The Mid-Atlantic Megalopolis (MAM) project (funded as a NSF-ADBC grant) is a combined effort by 12 institutions to digitize approximately 700,000 specimens found in northeastern USA. The primary focus is to provide herbarium collection data to better understand the influence of urbanization on the flora and fauna of this coastal corridor from New York City to Washington D.C.  By making herbarium specimen data available for big data analysis of combined temporal, spatial, and land use variables, scientists will be able to look at both species and ecosystem changes through time. Urban floras are constantly changing, and to help us understand these living systems in historical and climate change perspectives, we need to investigate the flora that existed in the past, exists today, and what might exist in the future.

At Rutgers University students contribute to this project in meaningful ways that both furthers the research and teaches students key skills related to botany.

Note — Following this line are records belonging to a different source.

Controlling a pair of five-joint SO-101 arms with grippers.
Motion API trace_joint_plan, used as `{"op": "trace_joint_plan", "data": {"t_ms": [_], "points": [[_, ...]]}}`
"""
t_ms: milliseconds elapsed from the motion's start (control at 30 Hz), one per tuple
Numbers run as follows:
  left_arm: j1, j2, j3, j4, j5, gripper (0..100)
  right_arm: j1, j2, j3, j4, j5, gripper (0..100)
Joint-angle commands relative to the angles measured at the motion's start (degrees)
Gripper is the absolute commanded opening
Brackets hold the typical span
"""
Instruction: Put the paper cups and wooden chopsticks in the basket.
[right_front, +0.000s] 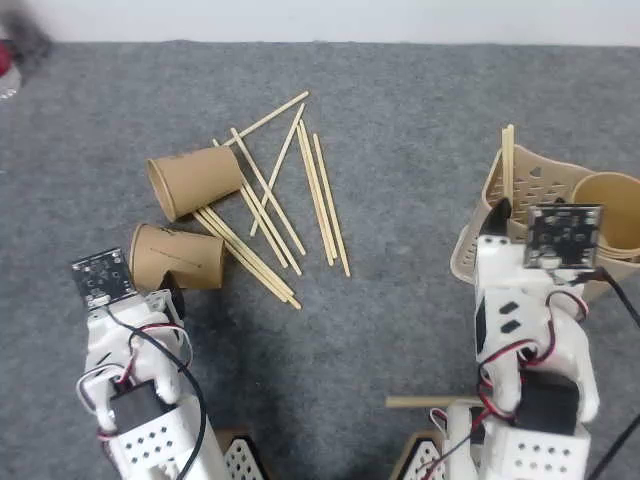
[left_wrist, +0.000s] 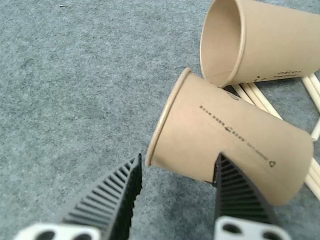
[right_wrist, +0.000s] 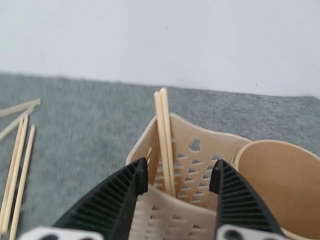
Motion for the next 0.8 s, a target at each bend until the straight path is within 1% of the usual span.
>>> {"op": "trace_joint_plan", "data": {"t_ms": [0,67,100,233,367,467,600,700,767], "points": [[-0.44,-0.53,-1.27,0.00,0.26,23,-6.99,2.24,-4.13,9.71,17.32,20.5],[-0.44,-0.53,-0.84,-0.09,0.18,23,-11.38,3.91,-4.13,16.48,26.81,20.5],[-0.44,-0.53,-0.84,-0.09,0.18,23,-13.49,4.70,-4.22,19.65,29.71,20.5],[-0.44,-0.53,-0.75,-0.09,0.18,23,-19.74,9.10,-4.04,30.64,37.98,20.5],[-0.44,-0.53,-0.75,-0.09,0.18,23,-23.25,15.25,-3.87,38.37,46.86,20.5],[-0.44,-0.53,-0.75,-0.18,0.09,23,-27.38,19.74,-3.78,41.98,50.11,20.5],[-0.44,-0.53,-0.57,-1.05,0.09,23,-34.51,24.84,-1.67,43.91,51.60,20.5],[-0.44,-0.53,0.04,-1.76,0.09,23,-38.11,27.74,2.64,39.60,50.81,20.5],[-0.44,-0.53,0.04,-1.76,0.09,23,-38.37,29.23,5.63,35.21,49.76,20.5]]}}
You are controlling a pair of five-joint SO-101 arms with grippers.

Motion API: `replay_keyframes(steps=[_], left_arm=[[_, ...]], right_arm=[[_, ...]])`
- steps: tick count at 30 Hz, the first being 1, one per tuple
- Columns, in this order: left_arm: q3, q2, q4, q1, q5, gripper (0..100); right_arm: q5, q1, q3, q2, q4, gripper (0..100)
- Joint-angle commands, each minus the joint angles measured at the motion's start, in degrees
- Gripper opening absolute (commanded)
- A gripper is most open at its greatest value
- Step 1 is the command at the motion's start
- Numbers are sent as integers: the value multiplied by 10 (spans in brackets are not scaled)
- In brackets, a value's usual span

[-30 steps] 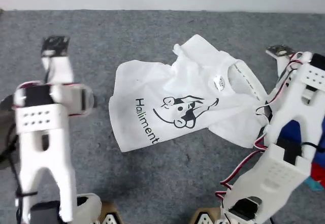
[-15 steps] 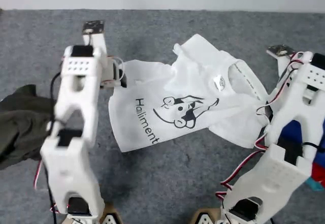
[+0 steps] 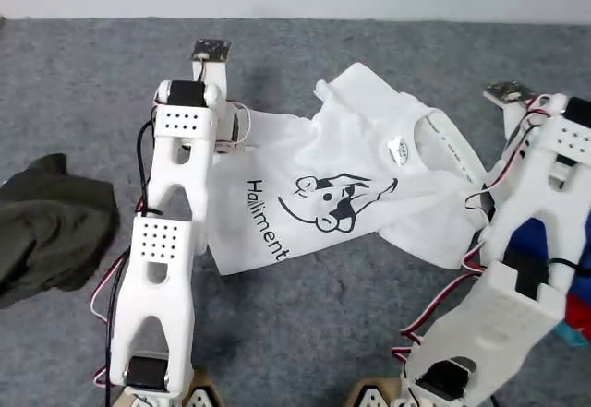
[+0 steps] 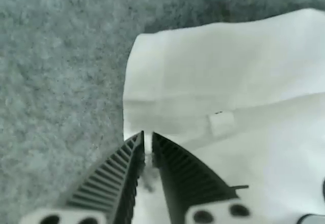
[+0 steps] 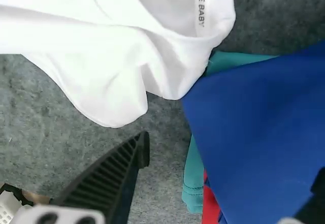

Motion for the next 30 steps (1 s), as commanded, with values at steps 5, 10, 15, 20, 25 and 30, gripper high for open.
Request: replay_keyframes(steps=[5, 10, 15, 20, 25, 30], left_arm=[[-36, -18, 17, -5, -6, 12], [-36, -9, 13, -7, -4, 58], [-29, -4, 18, -17, 42, 203], [35, -4, 13, 1, -2, 203], [51, -7, -4, 11, -9, 202], [55, -4, 12, 33, -73, 107]], right_arm=[[3, 15, -28, 12, 22, 483], [4, 16, -28, 9, 23, 483], [7, 16, -28, 7, 23, 483], [7, 15, -28, 7, 23, 483], [7, 15, -28, 6, 23, 483], [7, 15, -28, 6, 23, 483]])
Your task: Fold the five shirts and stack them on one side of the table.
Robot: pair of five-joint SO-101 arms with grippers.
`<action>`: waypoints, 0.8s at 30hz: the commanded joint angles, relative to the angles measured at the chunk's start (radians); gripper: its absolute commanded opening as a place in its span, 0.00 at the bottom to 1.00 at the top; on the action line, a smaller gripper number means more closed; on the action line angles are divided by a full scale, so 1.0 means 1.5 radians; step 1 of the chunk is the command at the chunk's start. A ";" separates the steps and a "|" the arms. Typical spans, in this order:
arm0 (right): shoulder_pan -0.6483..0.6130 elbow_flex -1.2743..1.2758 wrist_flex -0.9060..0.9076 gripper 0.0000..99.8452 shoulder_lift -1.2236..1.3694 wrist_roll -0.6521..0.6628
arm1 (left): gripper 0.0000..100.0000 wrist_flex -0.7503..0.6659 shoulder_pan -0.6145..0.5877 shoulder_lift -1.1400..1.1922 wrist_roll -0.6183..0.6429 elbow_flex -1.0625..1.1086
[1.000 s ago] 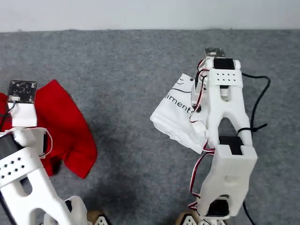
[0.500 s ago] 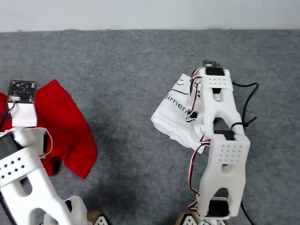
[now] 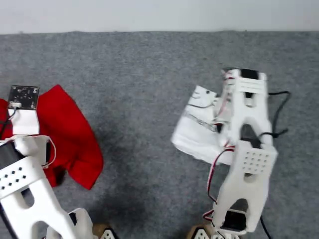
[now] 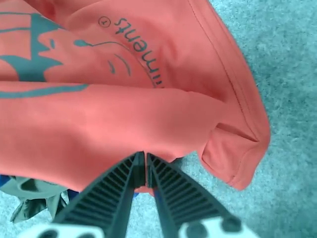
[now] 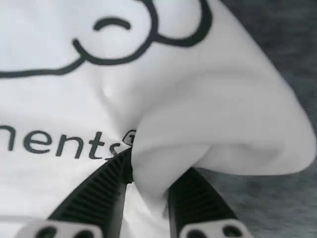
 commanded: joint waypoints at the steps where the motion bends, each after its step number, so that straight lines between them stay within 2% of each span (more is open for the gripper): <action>1: 0.102 -0.064 0.020 0.01 -0.061 0.184 | 0.02 -0.013 0.003 -0.015 -0.010 -0.004; 5: 0.199 -0.097 -0.009 0.01 -0.054 0.394 | 0.02 -0.012 0.004 -0.015 -0.010 -0.004; 10: 0.288 -0.129 -0.087 0.01 -0.019 0.518 | 0.02 -0.010 0.004 -0.015 -0.010 -0.004; 15: 0.323 -0.170 -0.108 0.02 0.011 0.527 | 0.02 -0.010 0.005 -0.015 -0.010 -0.004; 17: 0.324 -0.179 -0.096 0.08 0.010 0.526 | 0.02 -0.010 0.005 -0.015 -0.010 -0.004; 19: 0.323 -0.189 -0.066 0.18 0.006 0.524 | 0.02 -0.010 0.005 -0.015 -0.009 -0.004; 21: 0.321 -0.221 -0.022 0.26 -0.006 0.484 | 0.02 -0.009 0.005 -0.015 -0.009 -0.004; 24: 0.318 -0.281 0.032 0.30 -0.027 0.397 | 0.02 -0.009 0.005 -0.016 -0.008 -0.004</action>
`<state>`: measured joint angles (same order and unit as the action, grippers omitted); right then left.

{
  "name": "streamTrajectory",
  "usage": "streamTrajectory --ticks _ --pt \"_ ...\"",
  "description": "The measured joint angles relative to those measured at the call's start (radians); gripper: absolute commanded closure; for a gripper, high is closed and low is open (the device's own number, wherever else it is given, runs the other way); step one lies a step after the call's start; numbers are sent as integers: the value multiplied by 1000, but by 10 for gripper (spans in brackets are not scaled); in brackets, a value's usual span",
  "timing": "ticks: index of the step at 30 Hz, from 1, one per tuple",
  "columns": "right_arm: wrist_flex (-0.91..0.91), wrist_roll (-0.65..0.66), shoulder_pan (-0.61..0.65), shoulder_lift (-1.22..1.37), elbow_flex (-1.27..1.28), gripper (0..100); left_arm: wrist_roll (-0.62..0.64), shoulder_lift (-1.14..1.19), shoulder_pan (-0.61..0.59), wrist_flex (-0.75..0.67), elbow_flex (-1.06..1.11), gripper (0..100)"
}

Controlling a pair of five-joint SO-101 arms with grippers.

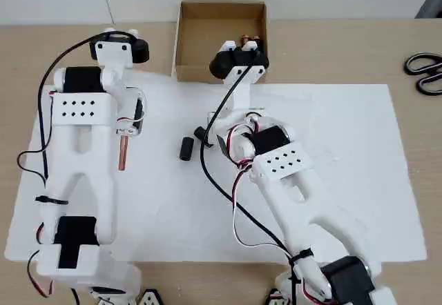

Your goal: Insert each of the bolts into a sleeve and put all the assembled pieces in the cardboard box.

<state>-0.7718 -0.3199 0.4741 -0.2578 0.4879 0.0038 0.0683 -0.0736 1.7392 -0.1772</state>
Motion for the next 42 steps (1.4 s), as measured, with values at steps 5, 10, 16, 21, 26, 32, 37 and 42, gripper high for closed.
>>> streamTrajectory --ticks 5,10,16,21,26,32,37,42 --pt "0 0 -75 0 0 790 0 0 0 0 0 994" --pt "0 0 -212 0 0 790 0 0 0 0 0 994" --pt "0 0 -269 0 0 790 0 0 0 0 0 994" --pt "0 0 -267 0 0 790 0 0 0 0 0 994" --pt "0 0 -267 0 0 790 0 0 0 0 0 994" --pt "0 0 -310 0 -3 790 0 0 0 -6 0 994" --pt "0 0 -344 0 -12 790 -3 0 -14 -8 0 994" --pt "0 0 -341 0 -12 790 0 0 -117 -17 0 994"
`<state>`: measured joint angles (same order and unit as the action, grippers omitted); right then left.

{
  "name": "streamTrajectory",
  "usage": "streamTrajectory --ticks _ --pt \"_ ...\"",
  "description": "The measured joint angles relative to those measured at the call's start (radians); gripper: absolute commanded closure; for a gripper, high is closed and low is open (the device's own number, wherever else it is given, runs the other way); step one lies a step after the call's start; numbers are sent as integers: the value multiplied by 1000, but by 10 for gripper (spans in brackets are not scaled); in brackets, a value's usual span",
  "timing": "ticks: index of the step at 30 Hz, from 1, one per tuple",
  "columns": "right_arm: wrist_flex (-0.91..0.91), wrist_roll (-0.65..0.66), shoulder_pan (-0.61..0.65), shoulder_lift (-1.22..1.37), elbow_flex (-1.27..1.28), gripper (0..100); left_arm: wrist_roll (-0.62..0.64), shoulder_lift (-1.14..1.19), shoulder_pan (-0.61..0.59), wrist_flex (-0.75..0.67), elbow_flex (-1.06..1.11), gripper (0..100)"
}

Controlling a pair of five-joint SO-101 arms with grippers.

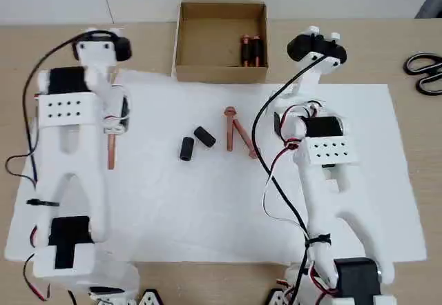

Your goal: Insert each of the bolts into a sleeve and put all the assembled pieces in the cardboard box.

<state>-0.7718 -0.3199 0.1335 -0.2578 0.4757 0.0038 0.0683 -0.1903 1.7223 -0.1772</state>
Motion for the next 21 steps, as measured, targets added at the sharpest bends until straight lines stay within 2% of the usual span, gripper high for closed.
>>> streamTrajectory --ticks 4,8,21 --pt "0 0 2 0 0 790 -23 0 -80 0 0 994" --pt "0 0 32 0 0 790 -34 0 -106 0 0 994" --pt "0 0 192 0 0 790 -66 0 -40 -77 106 994"
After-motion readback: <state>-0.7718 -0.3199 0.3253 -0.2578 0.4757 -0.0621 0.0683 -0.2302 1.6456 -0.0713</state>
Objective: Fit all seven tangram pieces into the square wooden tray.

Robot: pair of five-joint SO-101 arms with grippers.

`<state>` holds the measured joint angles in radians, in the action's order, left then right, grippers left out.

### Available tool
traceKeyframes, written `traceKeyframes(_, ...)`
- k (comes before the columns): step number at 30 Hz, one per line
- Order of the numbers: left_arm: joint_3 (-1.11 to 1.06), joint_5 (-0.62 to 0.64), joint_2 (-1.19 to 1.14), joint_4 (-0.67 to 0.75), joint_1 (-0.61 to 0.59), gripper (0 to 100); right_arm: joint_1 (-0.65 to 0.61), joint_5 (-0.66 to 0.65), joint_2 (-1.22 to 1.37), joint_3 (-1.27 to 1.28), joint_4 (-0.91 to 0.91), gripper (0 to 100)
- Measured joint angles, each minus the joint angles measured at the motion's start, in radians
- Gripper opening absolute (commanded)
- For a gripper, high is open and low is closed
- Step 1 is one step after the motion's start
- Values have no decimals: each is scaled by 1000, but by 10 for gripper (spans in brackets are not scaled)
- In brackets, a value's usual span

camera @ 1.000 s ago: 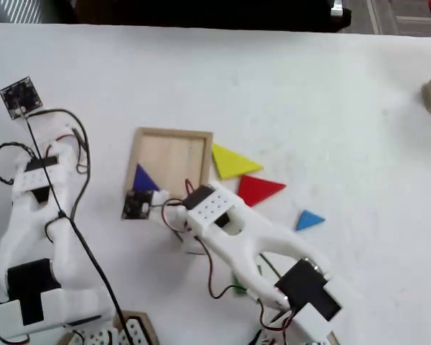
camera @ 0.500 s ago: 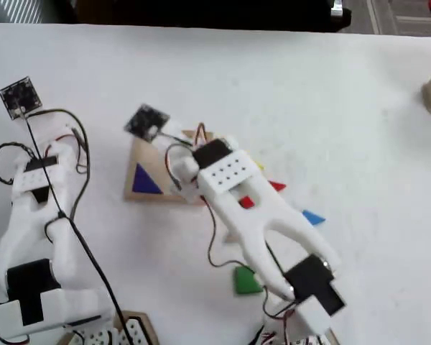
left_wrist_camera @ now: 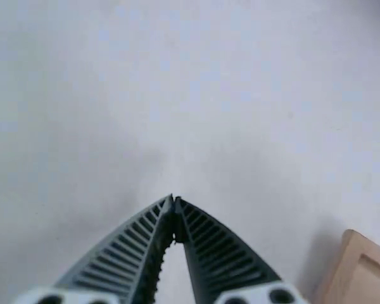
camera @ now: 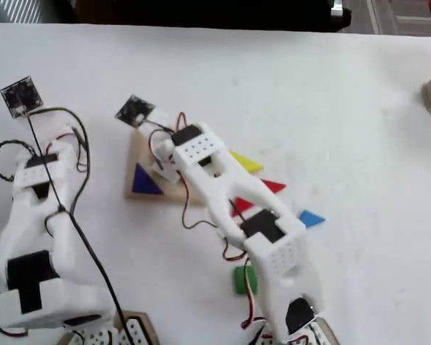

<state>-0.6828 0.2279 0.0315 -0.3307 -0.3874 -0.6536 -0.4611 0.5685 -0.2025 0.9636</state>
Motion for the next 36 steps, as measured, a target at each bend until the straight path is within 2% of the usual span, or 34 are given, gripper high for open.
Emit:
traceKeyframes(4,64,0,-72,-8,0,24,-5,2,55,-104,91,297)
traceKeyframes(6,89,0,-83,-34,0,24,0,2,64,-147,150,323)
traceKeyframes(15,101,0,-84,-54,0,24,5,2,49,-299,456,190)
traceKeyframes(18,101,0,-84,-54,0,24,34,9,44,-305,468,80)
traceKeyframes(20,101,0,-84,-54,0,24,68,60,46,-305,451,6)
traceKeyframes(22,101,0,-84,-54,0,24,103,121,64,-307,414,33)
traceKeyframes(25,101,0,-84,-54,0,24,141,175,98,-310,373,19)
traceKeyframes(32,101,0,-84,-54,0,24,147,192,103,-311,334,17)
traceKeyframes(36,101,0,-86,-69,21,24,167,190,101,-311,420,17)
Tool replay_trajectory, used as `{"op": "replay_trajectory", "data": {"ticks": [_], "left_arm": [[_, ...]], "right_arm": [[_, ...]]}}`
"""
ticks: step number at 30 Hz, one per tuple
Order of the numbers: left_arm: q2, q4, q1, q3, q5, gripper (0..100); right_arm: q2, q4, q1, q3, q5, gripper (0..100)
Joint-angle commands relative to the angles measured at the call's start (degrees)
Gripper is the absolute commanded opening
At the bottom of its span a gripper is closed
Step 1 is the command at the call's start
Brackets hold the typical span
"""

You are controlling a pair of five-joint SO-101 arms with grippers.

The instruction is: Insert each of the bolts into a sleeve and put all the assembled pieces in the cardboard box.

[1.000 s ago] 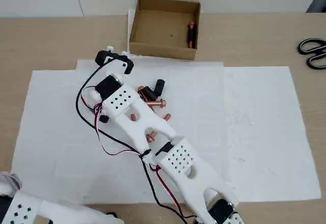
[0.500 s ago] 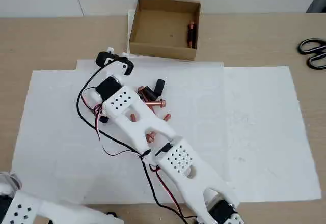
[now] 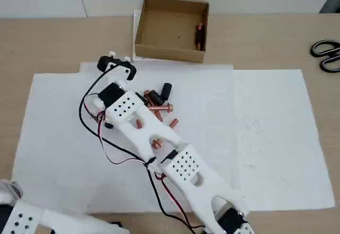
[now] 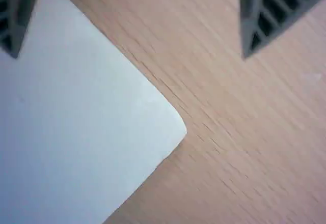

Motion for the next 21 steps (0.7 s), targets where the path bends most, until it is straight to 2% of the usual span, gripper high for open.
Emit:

Undergraduate students benefit in their careers from their involvement and commitment to this effort, not only when it comes to specific biological collection skills, but also in general life skills. Students also practice the early stages of collecting specimen and location data from digitized specimens. A large project such as this requires a dedicated effort from staff, students, and volunteers. At Rutgers University, New Brunswick, NJ, we have a student-driven Herbarium Army led by for-credit undergraduates working their way through specimen preparation, barcoding, and imaging. Once the images are processed, they are uploaded online, where they are transcribed and geo-referenced for further analysis. With this process, we are “bringing out the beauty (and data) within” the steel herbarium cabinets, and making the data available on a global scale.

The long-term data beneficiaries of the MAM project will be a wide array of people, ranging from citizen scientists, to professional or amateur botanists, even reaching urban developers and restoration ecologists. We foresee that the release of up to 200 years of botanical collection data for this region will help research and conservation efforts for another 200 years to come.